Drawbacks of using zero-knowledge proofs

  1. Hardware costs. Generating and verifying zero-knowledge proofs involves very complex calculations best performed on specialized machines. As these machines are expensive, they are often out of the reach of regular individuals. Additionally, applications that want to use zero-knowledge technology must factor in hardware costs—which may increase costs for end-users.

  2. Trust assumptions. In ZK-SNARK, the public parameters (shared secret key) is generated once and available for re-use to parties who wish to participate in the zero-knowledge protocol. Public parameters are created via a trusted setup ceremony, where participants are assumed to be honest. But there’s really no way for users to assess the honesty of participants and users have to take developers at their word.
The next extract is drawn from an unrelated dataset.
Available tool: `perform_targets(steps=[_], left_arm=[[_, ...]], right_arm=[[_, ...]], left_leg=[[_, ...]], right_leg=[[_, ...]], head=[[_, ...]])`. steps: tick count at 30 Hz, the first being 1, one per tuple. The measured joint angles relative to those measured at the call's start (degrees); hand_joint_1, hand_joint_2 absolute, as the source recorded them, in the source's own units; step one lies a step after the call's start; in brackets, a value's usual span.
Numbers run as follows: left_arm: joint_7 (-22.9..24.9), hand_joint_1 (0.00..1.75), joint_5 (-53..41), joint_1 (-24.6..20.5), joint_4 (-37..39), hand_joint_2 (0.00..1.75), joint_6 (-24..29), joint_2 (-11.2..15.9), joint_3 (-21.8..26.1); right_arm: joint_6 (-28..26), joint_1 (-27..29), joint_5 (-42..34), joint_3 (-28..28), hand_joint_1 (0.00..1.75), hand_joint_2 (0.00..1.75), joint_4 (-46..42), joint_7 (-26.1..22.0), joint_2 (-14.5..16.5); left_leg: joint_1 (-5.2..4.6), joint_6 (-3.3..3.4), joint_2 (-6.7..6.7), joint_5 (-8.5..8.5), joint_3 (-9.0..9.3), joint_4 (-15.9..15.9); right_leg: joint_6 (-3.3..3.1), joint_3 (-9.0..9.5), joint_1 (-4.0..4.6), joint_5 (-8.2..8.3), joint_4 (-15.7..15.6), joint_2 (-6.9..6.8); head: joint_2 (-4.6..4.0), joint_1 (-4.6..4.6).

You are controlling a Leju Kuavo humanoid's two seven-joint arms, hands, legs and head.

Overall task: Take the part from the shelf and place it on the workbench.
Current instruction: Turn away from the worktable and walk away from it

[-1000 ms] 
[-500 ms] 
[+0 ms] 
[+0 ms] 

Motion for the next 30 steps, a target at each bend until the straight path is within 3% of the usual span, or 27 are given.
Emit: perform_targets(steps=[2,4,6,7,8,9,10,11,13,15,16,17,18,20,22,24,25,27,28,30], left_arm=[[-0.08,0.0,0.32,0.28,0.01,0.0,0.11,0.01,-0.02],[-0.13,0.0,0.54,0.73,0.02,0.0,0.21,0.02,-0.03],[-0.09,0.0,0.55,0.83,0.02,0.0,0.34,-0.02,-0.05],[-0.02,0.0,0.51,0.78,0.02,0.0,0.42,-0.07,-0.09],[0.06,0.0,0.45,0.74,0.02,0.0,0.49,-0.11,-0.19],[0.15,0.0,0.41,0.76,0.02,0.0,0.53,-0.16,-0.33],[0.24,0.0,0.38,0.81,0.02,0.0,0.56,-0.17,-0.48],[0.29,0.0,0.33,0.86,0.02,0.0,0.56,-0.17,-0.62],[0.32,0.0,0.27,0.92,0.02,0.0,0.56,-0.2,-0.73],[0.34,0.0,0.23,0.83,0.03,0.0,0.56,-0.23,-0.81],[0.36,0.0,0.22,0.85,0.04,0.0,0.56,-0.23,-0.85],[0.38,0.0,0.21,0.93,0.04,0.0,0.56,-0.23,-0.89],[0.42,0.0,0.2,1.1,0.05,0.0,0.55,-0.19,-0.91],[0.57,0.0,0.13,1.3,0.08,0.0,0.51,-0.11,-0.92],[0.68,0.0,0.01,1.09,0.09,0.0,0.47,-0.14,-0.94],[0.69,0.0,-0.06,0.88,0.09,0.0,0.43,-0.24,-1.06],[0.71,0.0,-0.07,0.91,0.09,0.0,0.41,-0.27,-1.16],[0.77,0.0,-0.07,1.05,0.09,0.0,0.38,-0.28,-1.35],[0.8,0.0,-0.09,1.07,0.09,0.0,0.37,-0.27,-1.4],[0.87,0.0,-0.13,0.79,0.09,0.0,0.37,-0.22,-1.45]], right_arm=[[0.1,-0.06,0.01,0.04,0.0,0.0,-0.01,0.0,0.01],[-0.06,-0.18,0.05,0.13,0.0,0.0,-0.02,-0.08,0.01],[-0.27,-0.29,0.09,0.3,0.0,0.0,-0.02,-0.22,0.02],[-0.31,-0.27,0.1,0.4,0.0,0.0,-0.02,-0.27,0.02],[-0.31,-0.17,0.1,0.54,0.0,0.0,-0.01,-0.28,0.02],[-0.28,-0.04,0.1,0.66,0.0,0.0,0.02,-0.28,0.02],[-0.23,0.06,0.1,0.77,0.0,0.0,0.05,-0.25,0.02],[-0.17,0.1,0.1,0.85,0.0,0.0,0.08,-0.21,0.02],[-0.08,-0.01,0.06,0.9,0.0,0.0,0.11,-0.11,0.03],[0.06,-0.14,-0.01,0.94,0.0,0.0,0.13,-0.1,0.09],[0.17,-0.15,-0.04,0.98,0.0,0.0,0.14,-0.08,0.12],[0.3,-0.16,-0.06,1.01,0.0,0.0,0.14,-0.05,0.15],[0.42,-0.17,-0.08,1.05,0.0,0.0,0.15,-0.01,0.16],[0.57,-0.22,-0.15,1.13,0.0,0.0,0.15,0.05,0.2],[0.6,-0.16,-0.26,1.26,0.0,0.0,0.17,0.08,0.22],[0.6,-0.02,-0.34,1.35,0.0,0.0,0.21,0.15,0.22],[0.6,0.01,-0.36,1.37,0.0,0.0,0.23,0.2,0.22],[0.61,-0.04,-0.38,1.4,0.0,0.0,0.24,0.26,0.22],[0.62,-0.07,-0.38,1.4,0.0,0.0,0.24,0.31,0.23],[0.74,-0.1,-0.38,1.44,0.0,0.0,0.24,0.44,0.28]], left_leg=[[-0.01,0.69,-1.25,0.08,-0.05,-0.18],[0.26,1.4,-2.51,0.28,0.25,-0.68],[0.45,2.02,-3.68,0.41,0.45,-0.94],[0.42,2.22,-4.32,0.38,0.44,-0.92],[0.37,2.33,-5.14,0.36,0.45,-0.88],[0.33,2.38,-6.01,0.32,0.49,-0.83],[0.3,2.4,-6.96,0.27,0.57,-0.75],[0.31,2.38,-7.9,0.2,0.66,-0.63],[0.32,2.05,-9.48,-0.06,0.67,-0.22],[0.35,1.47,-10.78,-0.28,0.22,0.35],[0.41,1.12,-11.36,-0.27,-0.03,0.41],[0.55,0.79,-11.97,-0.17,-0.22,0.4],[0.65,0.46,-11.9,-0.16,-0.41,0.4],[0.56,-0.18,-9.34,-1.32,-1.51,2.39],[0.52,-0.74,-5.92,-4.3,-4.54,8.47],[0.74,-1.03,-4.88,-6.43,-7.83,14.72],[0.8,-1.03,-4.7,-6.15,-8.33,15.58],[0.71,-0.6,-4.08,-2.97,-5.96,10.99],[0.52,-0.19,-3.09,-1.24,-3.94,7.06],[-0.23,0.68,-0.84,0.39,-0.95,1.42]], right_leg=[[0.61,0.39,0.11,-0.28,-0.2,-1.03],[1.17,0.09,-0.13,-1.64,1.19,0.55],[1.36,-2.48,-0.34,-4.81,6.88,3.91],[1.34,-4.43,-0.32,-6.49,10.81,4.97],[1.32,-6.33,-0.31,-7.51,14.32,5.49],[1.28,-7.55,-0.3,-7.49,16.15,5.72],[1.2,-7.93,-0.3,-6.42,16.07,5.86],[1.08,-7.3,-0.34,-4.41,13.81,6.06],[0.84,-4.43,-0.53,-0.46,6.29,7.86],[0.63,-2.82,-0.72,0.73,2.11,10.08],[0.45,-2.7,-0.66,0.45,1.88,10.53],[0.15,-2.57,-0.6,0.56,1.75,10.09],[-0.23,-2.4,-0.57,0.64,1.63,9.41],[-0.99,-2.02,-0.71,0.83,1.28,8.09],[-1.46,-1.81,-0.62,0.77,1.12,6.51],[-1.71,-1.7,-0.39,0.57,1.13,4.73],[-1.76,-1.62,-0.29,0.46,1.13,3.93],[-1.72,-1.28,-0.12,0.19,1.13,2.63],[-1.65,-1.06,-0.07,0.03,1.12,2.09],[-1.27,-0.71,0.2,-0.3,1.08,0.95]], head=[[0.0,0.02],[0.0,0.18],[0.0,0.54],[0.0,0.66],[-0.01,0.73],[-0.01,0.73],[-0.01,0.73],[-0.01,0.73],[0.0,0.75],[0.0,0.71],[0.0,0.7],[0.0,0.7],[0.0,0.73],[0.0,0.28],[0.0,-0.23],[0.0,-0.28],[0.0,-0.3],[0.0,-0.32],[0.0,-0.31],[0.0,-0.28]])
ZK-STARKs are free from trust assumptions since the randomness used in generating the string is publicly verifiable.

  3. Quantum computing threats. ZK-SNARK uses elliptic curve cryptography for encryption. While the ECDSA algorithm is secure for now, the development of quantum computers could break its security model in the future. ZK-STARK is considered less immune to the threat of quantum computing, as it uses collision-resistant hashes for encryption, which is more difficult for quantum computing algorithms to break.